Reputation: 30434
I am trying to read data from a Hive table using Pig. Details follow:
Hive table schema:
map <string, string>
yyyy int
mm int
dd int
Partitions are yyyy(int), mm(int), dd(int)
Pig code:
input_data = LOAD ‘dbname.tablename'
USING org.apache.hive.hcatalog.pig.HCatLoader()
;
input_data_f = FILTER input_data BY yyyy == 2016 AND
mm == 7 AND
dd == 19
;
rmf input_data_dump;
STORE input_data_f INTO ‘input_data_dump';
Command used to run: pig -useHCatalog -f ./read_input.pig
I get the following error.
Error:
Pig Stack Trace
---------------
ERROR 2017: Internal error creating job configuration.
org.apache.pig.backend.hadoop.executionengine.mapReduceLayer.JobCreationException: ERROR 2017: Internal error creating job configuration.
at org.apache.pig.backend.hadoop.executionengine.mapReduceLayer.JobControlCompiler.getJob(JobControlCompiler.java:873)
at org.apache.pig.backend.hadoop.executionengine.mapReduceLayer.JobControlCompiler.compile(JobControlCompiler.java:298)

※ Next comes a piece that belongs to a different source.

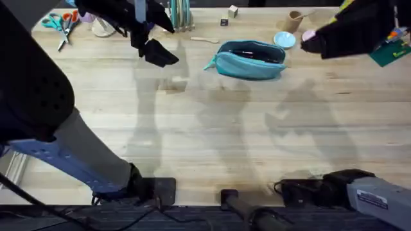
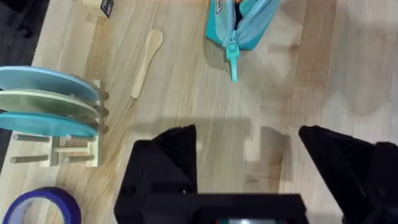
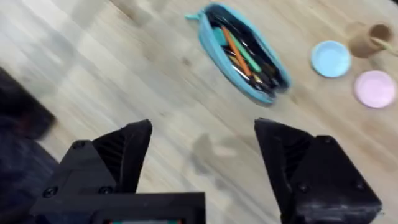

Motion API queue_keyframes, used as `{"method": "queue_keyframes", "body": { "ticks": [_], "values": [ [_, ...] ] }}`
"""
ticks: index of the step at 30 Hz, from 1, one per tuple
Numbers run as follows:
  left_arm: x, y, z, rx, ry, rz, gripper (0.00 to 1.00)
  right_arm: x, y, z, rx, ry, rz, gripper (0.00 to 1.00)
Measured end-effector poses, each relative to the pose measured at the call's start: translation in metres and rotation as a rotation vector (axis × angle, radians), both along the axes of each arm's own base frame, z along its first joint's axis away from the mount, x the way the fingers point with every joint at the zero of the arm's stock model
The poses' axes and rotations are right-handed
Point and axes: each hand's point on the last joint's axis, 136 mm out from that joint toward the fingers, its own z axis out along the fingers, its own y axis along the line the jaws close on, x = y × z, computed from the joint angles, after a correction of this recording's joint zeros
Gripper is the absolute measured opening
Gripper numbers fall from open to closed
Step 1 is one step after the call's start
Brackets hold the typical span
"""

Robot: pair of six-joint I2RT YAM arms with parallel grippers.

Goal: Unzip the bag, pick up the pens from the table one at a time and place them inside, then zip the bag closed.

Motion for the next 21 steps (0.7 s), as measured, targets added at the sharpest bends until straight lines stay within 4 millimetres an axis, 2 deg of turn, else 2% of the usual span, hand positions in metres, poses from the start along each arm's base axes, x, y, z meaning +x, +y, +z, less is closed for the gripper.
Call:
{"method": "queue_keyframes", "body": {
  "ticks": [4,11,21],
  "values": [
    [0.001,0.003,0.004,-0.027,-0.023,-0.006,0.995,-0.001,0.009,0.001,0.084,0.061,-0.052,0.997],
    [0.002,0.008,0.006,-0.039,-0.036,-0.004,0.994,0.016,0.038,0.011,0.23,0.098,-0.161,0.998],
    [0.002,0.007,0.006,-0.043,-0.039,-0.008,0.995,0.009,0.076,0.006,0.309,0.207,-0.444,0.997]
  ]
}}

at org.apache.pig.backend.hadoop.executionengine.mapReduceLayer.MapReduceLauncher.launchPig(MapReduceLauncher.java:190)
at org.apache.pig.PigServer.launchPlan(PigServer.java:1334)
at org.apache.pig.PigServer.executeCompiledLogicalPlan(PigServer.java:1319)
at org.apache.pig.PigServer.execute(PigServer.java:1309)
at org.apache.pig.PigServer.executeBatch(PigServer.java:387)
at org.apache.pig.PigServer.executeBatch(PigServer.java:365)
at org.apache.pig.tools.grunt.GruntParser.executeBatch(GruntParser.java:140)
at org.apache.pig.tools.grunt.GruntParser.parseStopOnError(GruntParser.java:202)
at org.apache.pig.tools.grunt.GruntParser.parseStopOnError(GruntParser.java:173)
at org.apache.pig.tools.grunt.Grunt.exec(Grunt.java:84)
at org.apache.pig.Main.run(Main.java:478)
at org.apache.pig.Main.main(Main.java:156)
at sun.reflect.NativeMethodAccessorImpl.invoke0(Native Method)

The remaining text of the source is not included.